FIG. 2A is a side elevation view of a portion of the fire spike assembly 10 shown in FIG. 2 according to one aspect of the invention having a striking head extension 19 for striking head 18, for example, a replaceable striking head extension 19. In this aspect, striking head extension 19 may comprise a relatively hard material, for example, a tool steel, that can be mounted to striking head 18 and more readily bear the repeated loading of hammer strikes with limited or no damage compared to the material of striking head 18. Striking head extension 19 may be mounted to striking head 18 by one or more mechanical fasteners 21, for example, by a threaded fastener 21, for instance, a socket head cap screw, threaded into one or more threaded holes 23 in the end of striking head 18. Striking head extension 19 may typically be cylindrical in shape, for example, circular cylindrical or polygonal cylindrical, such as, square cylindrical. As shown in FIG. 2A, striking head extension 19 may be larger in width or diameter than striking head 18, for instance, to provide a larger target to and enhance the likelihood of contact with the striking implement, such as, a hammer. In one aspect, striking head extension 19 may comprise a material, for example, a steel, having a hardness, for example, a Rockwell C hardness (RCH), greater than the hardness of the material of striking head 18. For example, when striking head 19 is fabricated from 304 stainless steel having a Rockwell B hardness (RBH) maximum of about 90-92 RBH (equivalent to about a Rockwell C hardness of about 10 RCH), striking head extension 19 may typically be fabricated from a material, such as, a tool steel, having a Rockwell C hardness of at least 30 RCH, but typically at least 50 RCH, and possibly at least 60 RCH.
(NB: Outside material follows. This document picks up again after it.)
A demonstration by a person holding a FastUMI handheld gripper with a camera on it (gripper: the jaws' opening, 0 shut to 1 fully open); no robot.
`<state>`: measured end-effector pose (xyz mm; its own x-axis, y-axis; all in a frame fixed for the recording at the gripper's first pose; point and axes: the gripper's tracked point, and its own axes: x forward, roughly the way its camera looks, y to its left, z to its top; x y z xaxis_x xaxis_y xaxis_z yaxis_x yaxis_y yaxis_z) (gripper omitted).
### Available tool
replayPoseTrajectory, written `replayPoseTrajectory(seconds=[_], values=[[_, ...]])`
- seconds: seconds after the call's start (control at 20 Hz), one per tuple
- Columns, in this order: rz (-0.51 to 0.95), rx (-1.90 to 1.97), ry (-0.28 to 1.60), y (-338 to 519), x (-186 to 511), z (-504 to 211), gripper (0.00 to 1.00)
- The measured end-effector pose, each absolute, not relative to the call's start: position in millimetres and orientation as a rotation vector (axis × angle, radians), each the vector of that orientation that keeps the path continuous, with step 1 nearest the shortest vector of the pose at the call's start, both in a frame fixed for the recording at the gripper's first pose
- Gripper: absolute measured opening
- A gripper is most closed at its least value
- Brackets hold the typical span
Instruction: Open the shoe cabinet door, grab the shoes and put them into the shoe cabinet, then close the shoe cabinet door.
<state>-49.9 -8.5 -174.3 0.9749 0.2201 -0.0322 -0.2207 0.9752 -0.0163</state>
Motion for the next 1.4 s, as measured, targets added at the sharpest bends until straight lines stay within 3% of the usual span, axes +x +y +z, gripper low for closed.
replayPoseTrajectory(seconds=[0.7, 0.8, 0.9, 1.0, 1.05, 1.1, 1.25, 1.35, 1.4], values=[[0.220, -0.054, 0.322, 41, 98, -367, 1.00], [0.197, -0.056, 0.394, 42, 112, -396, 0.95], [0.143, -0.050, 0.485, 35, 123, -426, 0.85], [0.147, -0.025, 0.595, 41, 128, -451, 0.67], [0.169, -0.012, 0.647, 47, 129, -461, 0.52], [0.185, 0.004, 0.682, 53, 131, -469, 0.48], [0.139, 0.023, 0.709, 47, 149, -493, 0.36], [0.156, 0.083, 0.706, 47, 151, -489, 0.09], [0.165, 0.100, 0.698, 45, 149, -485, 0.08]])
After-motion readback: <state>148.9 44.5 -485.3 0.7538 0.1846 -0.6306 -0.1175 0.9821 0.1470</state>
In one aspect of the invention, tube 16 may also comprise any elongated cylindrical shape, for example, circular cylindrical, oval cylindrical, triangular cylindrical, or polygonal cylindrical in shape, for example, to facilitate engagement with other tools. However, as shown in FIGS. 2 and 4, tube 16 may typically comprise an elongated circular cylindrical shape, for example, to facilitate penetration into and withdrawal from a surface. In one aspect, at least a portion of the external surface of tube 16 may include a thread 32, for example, a UNC or an Acme thread, to facilitate removal of fire spike assembly 10 from penetration within a surface, such as, a wall. For example, in one aspect, thread 32 may comprise a right-hand thread that can facilitate removal of fire spike assembly 10 by the engagement of striking head 18 with a wrench, and rotating spike assembly 10 about threads 32 to assist in removing spike assembly 10 from a surface.
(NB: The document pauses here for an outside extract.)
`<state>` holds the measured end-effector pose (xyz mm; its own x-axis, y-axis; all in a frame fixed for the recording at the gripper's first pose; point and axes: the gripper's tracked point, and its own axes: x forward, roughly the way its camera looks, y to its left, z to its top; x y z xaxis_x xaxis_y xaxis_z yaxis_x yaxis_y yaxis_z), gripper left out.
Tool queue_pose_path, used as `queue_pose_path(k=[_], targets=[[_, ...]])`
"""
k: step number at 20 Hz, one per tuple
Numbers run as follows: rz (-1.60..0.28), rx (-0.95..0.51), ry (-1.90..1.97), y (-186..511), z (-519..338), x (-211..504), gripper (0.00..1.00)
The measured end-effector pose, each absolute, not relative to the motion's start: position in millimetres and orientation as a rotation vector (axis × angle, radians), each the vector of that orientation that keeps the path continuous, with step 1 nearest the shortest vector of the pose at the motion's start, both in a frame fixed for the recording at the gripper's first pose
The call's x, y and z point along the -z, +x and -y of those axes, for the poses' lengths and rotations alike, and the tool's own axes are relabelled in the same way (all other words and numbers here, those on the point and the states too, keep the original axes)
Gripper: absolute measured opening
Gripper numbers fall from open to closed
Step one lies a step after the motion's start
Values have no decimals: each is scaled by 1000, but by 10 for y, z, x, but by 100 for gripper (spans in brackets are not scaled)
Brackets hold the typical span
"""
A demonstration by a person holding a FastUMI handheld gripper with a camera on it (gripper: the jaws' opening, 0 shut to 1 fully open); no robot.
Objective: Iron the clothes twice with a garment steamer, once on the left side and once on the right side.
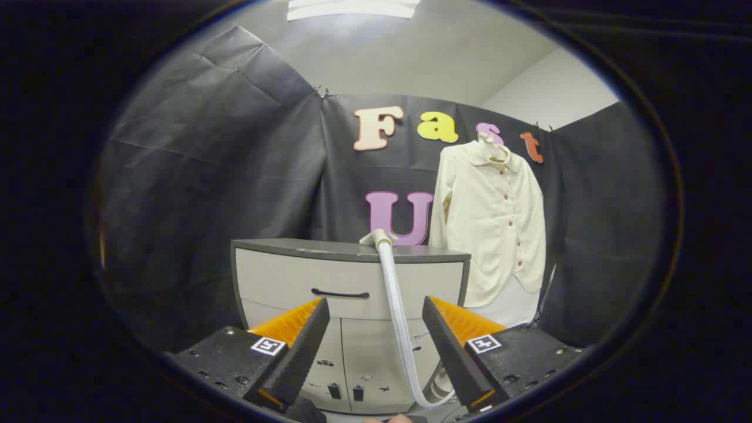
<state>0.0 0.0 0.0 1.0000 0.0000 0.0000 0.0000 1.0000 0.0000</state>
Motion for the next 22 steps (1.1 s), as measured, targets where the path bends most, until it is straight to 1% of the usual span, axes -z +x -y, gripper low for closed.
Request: queue_pose_path(k=[15, 22], targets=[[-37, -11, -11, 17, 29, 105, 97], [-48, -27, -18, 212, 24, 79, 97]])
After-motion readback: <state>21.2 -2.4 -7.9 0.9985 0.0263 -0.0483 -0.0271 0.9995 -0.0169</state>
As also shown in FIG. 4, valve stem 20 may a circular cylindrical shape having a first end mounted to striking head 18, for example, by welding, brazing, an adhesive, and/or threads, and a second end adapted to engage a source of fluid, for example, a fire hose. As shown in FIGS. 2 through 4, the second end of valve stem 20 may typically comprise a thread 34 adapted to engage a hose or a hose coupling. For example, in one aspect, thread 34 of valve stem 20 may comprise an NPSH thread or a “fire hose thread,” or its equivalent, for instance, a 1-inch NPSH thread.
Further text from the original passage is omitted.